I come off as anti-Helen in my evaluation, and I do think she bears the majority of the blame—after all, she's the one who strayed. Yet my point is that Donoghue manages to portray all of the characters as sympathetic at times and at fault at other times. It's a realistic depiction of the difficulties of marriage and divorce (and life in general): nothing is clear cut, nothing is black and white, and there's always certain points where it's impossible to turn back.
The last theme echoes over and over again throughout the book. There's one quotation, which I can't locate at the moment, that aptly describes this idea. As she watches the divorce proceeding, Helen wonders if all this was an inevitable outcome of her dalliances with Mildmay and Anderson. She likens herself to a little boy pushing his toy soldier closer and closer to the edge just to see what would happen.

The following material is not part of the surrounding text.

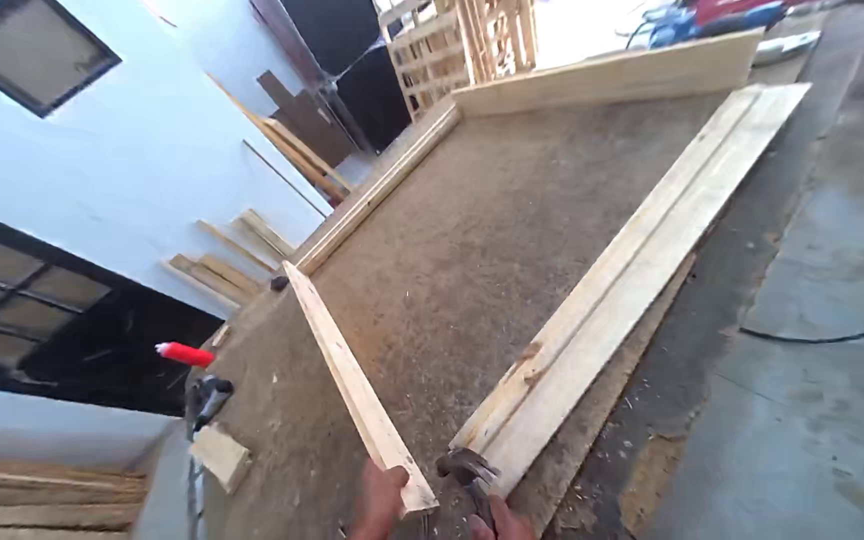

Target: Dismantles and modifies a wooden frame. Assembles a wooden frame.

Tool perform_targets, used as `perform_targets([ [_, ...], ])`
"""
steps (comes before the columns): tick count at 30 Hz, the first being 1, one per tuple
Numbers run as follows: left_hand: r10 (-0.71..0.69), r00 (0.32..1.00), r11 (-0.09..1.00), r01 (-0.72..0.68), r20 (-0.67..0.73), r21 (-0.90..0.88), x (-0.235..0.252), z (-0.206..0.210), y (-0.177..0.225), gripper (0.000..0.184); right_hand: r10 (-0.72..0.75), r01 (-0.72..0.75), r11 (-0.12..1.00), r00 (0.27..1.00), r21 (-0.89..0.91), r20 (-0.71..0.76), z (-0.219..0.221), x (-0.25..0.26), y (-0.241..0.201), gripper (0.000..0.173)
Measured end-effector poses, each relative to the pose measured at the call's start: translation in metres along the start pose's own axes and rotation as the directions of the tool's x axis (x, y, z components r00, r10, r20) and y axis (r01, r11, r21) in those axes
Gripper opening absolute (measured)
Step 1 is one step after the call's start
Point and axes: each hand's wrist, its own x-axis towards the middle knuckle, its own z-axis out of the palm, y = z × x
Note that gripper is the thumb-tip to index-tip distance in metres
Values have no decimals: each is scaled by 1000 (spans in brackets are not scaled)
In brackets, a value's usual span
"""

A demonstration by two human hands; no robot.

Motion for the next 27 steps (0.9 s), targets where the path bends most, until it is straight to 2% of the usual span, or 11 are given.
perform_targets([
  [2,34,999,999,-33,10,-17,-7,2,-1,60,4,-3,1000,999,-15,52,-9,-10,3,52],
  [4,57,998,996,-57,7,70,-16,6,4,59,33,-28,998,995,-53,96,-25,-28,6,52],
  [7,-19,1000,981,16,13,191,-57,13,-7,54,126,-120,992,974,-42,190,-38,-84,21,54],
  [12,-9,999,1000,9,34,6,-98,33,-34,56,213,-246,943,964,223,162,-46,-136,52,45],
  [15,-43,999,999,43,-3,-32,-127,43,-37,57,278,-330,884,941,331,195,-65,-138,53,42],
  [21,-121,992,981,115,-33,-156,-160,76,-37,58,244,-375,796,917,476,315,-95,-115,66,43],
  [24,-245,969,936,224,-44,-272,-161,85,-24,48,276,-424,772,895,474,351,-103,-115,76,42],
  [27,-275,953,908,214,-127,-359,-153,94,-24,31,293,-462,764,870,450,396,-107,-114,88,42],
])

I really enjoyed this underlying idea that we humans are prone to pushing ever so slightly too hard and bringing disaster upon ourselves.
The martial woes of the Codringtons takes place against the backdrop of Victorian society, and Fido's roles as an activist for women's rights is a key issue in The Sealed Letter. It's worth remarking on the ironic censure that Fido receives from other women in the Reform Firm, particularly the "equal above all others" woman Bettie Parkes. What I found most poignant, however, was the depth to which Fido sinks in the witness box to retract an affidavit she has signed. Fido essentially claims her "weakness as a woman" as her excuse for signing a statement to which she can attach no veracity. This makes her a hypocrite and hurts her Cause … yet it is so very true.
Which is not to say that all women are weak. No, what I mean is that Fido is right in claiming she was too weak-willed to refuse to sign the affidavit, too weak-willed to stand up to the illogical Helen Codrington. It's a character flaw—of the individual, not of the gender—that manifests over and over again, each time sending Fido down a darker, dimmer road as she tries to find some sense of equilibrium. Even as she contrasts two very distinct Victorian era women and their attitudes toward men and society, Donoghue reminds us that gender is only a part of who we are.
But what of the eponymous letter?! What's so special, so scandalous, that it remains sealed until the final chapter? Without going into too much detail, let me just say that this is more a MacGuffin than anything. It serves a minor purpose, but the book would have worked even with the letter removed, so don't spend too much time stressing over it as you read, OK?
Finally, I'd like to conclude by way of complaint about a formatting issue. What's up with the font used in this edition to render letters? It's nearly illegible; I had to squint and carefully linger over each cursive word in order to make it out. I don't mind when books use different fonts, even cursive fonts, to add a little flair—just make them readable!
The Sealed Letter delighted me with its detail and its characterization. Donoghue presents an actual divorce in 1864 England, setting it against the social issues of the time, and the end result is a success.